Supplied material |
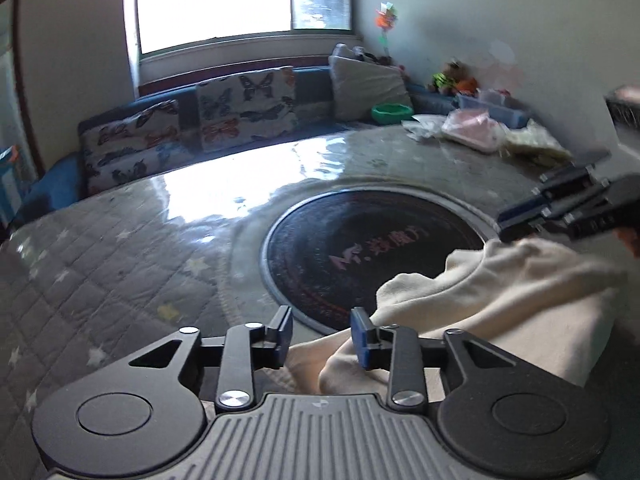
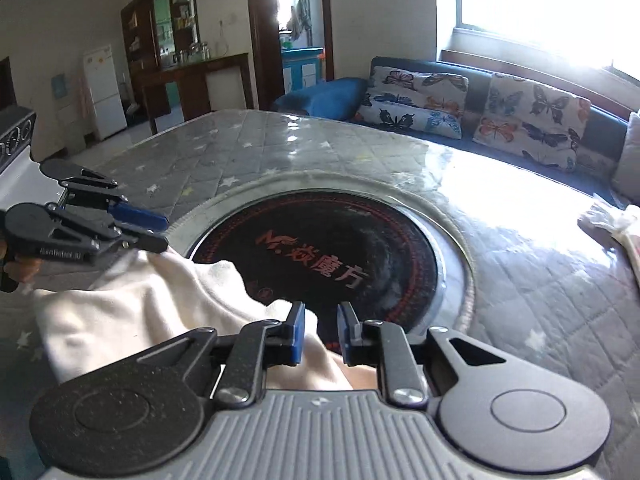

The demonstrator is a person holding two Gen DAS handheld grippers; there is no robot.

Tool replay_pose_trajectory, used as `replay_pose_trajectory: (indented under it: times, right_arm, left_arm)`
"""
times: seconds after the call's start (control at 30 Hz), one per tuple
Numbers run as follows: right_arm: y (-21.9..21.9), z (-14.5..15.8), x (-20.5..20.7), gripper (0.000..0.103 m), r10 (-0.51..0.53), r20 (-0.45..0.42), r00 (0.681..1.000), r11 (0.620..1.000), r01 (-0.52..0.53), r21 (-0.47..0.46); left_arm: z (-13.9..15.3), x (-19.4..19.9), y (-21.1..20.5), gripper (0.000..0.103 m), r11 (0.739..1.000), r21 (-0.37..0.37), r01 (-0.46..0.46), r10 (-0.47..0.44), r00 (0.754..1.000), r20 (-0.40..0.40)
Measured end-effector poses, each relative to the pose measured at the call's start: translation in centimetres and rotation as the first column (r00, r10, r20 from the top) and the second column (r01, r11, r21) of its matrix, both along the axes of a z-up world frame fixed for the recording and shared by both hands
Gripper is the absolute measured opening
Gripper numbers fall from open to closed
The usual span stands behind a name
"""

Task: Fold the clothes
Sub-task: 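Fold the sweatshirt over with the right gripper while the left gripper grasps the hem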

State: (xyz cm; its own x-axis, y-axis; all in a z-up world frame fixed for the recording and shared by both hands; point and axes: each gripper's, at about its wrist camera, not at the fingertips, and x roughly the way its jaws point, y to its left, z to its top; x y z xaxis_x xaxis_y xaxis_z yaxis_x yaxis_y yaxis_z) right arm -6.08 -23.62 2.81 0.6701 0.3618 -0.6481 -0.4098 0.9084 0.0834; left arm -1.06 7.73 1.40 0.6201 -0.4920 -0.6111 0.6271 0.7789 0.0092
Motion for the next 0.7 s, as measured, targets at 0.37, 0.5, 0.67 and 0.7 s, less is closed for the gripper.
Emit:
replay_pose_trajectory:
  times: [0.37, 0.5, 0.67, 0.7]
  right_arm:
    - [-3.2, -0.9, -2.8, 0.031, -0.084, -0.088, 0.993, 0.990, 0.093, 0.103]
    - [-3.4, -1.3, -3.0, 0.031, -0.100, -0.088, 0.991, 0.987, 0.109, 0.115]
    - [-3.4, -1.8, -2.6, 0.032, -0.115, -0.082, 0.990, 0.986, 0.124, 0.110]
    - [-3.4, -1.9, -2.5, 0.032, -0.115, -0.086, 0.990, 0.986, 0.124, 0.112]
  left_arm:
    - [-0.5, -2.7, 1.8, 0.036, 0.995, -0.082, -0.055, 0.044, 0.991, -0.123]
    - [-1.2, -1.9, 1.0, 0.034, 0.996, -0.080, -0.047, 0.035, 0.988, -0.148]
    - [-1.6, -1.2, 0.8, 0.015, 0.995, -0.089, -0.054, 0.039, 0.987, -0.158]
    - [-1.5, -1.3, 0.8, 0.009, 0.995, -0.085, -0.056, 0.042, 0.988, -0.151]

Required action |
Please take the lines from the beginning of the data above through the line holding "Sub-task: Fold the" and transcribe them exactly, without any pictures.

Response to the task |
The demonstrator is a person holding two Gen DAS handheld grippers; there is no robot.

Tool replay_pose_trajectory, used as `replay_pose_trajectory: (indented under it: times, right_arm, left_arm)`
"""
times: seconds after the call's start (control at 30 Hz), one per tuple
Numbers run as follows: right_arm: y (-21.9..21.9), z (-14.5..15.8), x (-20.5..20.7), gripper (0.000..0.103 m), r10 (-0.51..0.53), r20 (-0.45..0.42), r00 (0.681..1.000), r11 (0.620..1.000), r01 (-0.52..0.53), r21 (-0.47..0.46); left_arm: z (-13.9..15.3), x (-19.4..19.9), y (-21.1..20.5), gripper (0.000..0.103 m), r11 (0.739..1.000), r21 (-0.37..0.37), r01 (-0.46..0.46), r10 (-0.47..0.44), r00 (0.754..1.000), r20 (-0.40..0.40)
Measured end-effector poses, each relative to the pose measured at the call's start: translation in centimetres and rotation as the first column (r00, r10, r20 from the top) and the second column (r01, r11, r21) of its matrix, both along the axes of a z-up world frame fixed for the recording and shared by both hands
Gripper is the absolute measured opening
Gripper numbers fall from open to closed
The usual span stands behind a name
"""

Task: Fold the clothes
Sub-task: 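Fold the sweatshirt over with the right gripper while the left gripper grasps the hem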

Nothing else is required to complete this exercise.